## What is expected
Please give an exact transcription of the lines below, from the one that contains "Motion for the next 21" to the very last, with no other lines.

[Stored entries]
----------
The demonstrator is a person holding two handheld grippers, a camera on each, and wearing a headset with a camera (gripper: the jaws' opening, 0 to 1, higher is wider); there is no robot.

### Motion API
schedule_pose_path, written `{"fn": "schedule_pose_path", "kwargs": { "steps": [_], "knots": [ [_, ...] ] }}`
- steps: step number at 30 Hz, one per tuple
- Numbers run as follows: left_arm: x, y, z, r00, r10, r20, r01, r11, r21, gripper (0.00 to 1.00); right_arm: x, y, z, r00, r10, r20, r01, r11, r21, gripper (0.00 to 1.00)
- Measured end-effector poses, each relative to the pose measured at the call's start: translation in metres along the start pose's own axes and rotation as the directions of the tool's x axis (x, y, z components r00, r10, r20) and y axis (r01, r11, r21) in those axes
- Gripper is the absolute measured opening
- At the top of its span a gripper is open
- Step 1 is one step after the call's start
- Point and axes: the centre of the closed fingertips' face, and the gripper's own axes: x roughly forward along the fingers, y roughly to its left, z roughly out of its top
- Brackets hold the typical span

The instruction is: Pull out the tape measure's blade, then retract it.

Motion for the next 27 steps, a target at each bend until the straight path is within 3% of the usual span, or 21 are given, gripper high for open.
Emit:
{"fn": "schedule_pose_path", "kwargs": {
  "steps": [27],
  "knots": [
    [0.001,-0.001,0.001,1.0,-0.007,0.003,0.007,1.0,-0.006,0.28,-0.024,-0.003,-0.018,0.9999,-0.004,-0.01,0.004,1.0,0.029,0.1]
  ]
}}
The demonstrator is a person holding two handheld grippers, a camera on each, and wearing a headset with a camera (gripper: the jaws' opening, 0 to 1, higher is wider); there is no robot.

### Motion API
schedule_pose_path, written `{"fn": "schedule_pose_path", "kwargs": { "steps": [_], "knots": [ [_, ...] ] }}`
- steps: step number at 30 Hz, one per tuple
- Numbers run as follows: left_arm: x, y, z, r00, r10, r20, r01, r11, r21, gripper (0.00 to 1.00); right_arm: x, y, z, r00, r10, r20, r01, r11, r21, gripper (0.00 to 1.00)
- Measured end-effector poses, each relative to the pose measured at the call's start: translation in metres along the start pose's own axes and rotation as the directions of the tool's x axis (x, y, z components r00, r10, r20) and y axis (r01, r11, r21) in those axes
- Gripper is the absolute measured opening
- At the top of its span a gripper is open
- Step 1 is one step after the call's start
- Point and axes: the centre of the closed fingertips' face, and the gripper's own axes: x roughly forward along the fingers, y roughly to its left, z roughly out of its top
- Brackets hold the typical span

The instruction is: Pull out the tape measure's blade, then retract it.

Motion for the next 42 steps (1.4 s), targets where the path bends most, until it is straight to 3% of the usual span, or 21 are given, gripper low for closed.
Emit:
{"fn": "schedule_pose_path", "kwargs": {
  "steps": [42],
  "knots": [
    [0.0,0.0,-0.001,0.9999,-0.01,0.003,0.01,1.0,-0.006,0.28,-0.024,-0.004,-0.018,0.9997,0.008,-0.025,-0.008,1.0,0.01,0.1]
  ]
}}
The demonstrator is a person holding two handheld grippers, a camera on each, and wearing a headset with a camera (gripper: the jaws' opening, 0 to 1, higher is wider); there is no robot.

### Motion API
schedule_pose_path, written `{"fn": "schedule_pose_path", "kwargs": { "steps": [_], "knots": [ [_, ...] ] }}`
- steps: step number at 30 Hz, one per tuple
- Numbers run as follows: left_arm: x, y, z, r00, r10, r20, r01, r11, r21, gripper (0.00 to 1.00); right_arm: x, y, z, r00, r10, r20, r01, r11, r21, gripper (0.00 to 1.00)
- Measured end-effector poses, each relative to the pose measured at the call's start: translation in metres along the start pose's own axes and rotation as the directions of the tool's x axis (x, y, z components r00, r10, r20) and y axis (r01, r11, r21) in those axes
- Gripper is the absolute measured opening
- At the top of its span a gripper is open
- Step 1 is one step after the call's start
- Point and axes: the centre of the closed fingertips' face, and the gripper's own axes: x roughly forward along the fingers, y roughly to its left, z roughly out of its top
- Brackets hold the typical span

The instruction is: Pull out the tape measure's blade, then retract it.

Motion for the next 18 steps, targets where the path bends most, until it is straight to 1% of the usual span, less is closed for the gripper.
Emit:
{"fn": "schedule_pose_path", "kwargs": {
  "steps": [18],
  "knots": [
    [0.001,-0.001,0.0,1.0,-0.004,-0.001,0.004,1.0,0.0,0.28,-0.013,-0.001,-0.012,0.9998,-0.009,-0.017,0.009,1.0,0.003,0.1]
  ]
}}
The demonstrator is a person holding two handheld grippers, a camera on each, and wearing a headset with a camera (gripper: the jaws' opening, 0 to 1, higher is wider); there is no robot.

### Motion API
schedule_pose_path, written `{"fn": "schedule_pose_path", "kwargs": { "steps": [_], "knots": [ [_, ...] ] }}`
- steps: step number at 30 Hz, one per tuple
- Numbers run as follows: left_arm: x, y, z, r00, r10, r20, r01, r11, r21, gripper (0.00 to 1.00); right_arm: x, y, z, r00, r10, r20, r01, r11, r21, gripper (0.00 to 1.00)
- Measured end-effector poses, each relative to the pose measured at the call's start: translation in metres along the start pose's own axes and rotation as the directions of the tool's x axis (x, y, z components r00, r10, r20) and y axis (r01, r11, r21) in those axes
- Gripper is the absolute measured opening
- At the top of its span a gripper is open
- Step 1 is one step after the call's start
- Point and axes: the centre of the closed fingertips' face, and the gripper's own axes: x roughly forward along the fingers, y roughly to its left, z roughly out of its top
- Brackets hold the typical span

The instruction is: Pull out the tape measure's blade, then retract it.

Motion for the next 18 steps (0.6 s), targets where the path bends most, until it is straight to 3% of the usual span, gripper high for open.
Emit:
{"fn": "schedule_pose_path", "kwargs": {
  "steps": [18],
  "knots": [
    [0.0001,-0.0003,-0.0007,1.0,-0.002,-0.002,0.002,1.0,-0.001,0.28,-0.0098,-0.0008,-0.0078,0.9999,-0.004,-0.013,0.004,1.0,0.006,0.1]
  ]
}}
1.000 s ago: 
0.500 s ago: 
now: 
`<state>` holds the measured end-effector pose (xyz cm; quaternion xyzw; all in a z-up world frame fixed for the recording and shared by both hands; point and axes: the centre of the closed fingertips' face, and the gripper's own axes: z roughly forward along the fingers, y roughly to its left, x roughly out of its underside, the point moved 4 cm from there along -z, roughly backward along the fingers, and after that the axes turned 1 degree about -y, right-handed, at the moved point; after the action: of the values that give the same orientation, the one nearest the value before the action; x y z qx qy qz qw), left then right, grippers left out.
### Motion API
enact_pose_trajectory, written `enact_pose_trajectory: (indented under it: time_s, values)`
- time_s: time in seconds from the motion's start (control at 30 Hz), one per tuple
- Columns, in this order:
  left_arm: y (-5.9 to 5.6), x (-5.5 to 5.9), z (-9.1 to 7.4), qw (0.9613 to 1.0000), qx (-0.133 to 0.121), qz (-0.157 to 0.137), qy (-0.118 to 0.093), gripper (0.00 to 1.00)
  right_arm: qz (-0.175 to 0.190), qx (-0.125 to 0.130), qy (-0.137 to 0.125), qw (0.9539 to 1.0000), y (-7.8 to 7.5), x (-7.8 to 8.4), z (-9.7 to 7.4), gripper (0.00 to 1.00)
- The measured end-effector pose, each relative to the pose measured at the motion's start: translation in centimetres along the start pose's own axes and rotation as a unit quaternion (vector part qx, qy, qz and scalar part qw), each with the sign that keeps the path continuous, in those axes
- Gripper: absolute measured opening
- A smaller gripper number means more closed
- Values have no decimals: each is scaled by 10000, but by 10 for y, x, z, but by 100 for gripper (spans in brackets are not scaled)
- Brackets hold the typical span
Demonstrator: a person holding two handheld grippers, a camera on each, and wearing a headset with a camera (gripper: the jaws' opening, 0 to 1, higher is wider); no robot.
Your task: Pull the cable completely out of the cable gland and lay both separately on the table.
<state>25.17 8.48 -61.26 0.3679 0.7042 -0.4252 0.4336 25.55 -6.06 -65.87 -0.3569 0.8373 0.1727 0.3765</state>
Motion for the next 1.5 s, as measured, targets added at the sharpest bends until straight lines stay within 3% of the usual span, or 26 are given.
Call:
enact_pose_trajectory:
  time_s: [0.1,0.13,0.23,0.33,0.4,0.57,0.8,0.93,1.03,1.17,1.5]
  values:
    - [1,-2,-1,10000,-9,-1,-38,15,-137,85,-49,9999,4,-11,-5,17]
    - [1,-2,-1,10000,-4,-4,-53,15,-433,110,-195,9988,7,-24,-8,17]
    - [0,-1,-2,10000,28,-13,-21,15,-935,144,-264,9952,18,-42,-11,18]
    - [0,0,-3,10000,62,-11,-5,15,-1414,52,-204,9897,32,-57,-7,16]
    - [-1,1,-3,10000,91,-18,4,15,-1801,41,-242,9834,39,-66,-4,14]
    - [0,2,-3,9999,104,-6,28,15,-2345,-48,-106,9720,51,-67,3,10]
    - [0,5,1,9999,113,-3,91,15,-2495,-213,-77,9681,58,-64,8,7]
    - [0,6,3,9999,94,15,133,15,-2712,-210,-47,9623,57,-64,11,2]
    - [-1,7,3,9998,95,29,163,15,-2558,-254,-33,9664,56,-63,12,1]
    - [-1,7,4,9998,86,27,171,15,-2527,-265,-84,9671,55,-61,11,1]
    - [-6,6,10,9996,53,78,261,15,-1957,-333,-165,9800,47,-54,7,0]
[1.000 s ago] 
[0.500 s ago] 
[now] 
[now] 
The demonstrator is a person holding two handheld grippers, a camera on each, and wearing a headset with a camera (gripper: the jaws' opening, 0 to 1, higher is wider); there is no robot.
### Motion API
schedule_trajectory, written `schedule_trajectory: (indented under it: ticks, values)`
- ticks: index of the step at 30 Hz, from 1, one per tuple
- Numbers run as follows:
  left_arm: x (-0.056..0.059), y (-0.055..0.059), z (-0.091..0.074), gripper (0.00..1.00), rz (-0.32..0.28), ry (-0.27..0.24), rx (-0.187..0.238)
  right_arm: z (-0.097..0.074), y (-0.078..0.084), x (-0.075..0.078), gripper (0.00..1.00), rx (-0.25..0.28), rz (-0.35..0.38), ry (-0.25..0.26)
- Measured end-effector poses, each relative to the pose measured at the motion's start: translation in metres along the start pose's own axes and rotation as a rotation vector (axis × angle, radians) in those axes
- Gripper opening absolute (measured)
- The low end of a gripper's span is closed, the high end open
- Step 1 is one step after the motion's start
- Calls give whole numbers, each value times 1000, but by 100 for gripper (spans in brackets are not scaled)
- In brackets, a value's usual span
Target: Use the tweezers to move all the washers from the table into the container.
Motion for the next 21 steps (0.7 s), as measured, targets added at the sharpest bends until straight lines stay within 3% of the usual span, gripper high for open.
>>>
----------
## Output for this exercise
Motion for the next 21 steps (0.7 s), as measured, targets added at the sharpest bends until straight lines stay within 3% of the usual span, gripper high for open.
>>>

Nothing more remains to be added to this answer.